Just Trophy Wives?

Before I present an explanation as to what I mean, here is the basic question and although some detractors will consider it to be ambiguous, it is indeed sincere;

What exactly is an 'entry level/beginner's' guitar?

The most obvious initial distinction with entry level guitars is that they tend to be 'cheaper'. However, does this immediately identify that a raw beginner will automatically be strapped for cash, or simply that it is anticipated that the instrument will be gathering dust in a wardrobe (the British equivalent of a closet) within a couple of months? Potential customers being more likely to gamble a couple of hundred £'s/$'s than 4x times more in case they don't stick with it?

With a very distinct rise in the build quality of entry level guitars, I have been pondering where the distinction actually lies? I have several guitars that cost less than £200 to purchase. With the exception of one (a Dean EVO XM which was abysmal), all are really excellent instruments.
As I stated in my last thread, I highly value a very cheap Squier Affinity Telecaster (although I did replace the pickups) and in the event of a housefire, this would be the one I would rescue.

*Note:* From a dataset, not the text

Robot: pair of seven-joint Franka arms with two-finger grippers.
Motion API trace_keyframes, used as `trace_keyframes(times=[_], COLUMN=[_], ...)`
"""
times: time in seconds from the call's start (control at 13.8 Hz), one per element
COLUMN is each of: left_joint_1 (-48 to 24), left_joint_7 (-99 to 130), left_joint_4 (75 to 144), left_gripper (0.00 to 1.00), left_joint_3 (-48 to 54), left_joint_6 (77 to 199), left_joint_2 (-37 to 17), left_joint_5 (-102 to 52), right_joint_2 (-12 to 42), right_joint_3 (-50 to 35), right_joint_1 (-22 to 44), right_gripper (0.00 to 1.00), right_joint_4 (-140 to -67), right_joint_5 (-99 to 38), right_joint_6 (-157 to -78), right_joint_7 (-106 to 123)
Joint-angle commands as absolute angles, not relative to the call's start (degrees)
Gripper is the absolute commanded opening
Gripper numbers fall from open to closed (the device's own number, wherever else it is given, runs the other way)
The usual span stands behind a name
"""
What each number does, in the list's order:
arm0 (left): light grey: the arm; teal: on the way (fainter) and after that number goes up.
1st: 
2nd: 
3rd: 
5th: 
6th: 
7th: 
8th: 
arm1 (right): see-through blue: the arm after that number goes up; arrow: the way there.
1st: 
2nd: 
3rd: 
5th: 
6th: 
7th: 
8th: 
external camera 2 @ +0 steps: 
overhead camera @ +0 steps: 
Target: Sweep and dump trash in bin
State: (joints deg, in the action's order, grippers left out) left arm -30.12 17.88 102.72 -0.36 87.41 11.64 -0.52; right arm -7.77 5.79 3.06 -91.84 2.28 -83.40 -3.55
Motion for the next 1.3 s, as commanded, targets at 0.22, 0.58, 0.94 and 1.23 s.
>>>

So what exactly is it that adds £1000+ to the price of a guitar, especially with machine crafted production line instruments?

I also have a PRS and I paid £720 for it (a friend got it for me trade price), that should retail at around £1600. Yes it is beautifully made, but to me it doesn't perform or handle vastly better than a £200 instrument.
There are of course the woods used, the pickups, high quality tuners and general hardware and I accept that much of the work is hand done by craftsmen, but if really excellent instruments can be picked up 'cheaply', is it really justified charging such extortionate prices? Amongst other guitars, I also have a Schecter S-1 Elite that is quite exquisitely made, exceptional to play and suits every style I would ever wish to play and it cost me £430 – I have no clue why anyone would want to pay more for a guitar if high quality is very important to the buyer.

There is a great deal of talk about certain woods having better tonal characteristics than others. Well in the case of acoustic instruments, then I will agree there may be subtle differences, but with electric guitars, I have never been able to identify if the sound being produced is from a guitar made of mahogany, swamp ash or chipboard.

For those that claim (and they do/will) that expensive woods/instruments produce ‘better’ tone, there can’t be better tone, just different tone, the ear decides if it is more acceptable. Take the pickups out of a £1500 Gibson and put them in a £150 Yamaha Pacifica, play it to 100 guitar aficionados who can’t see the instrument - how many could identify what was being played?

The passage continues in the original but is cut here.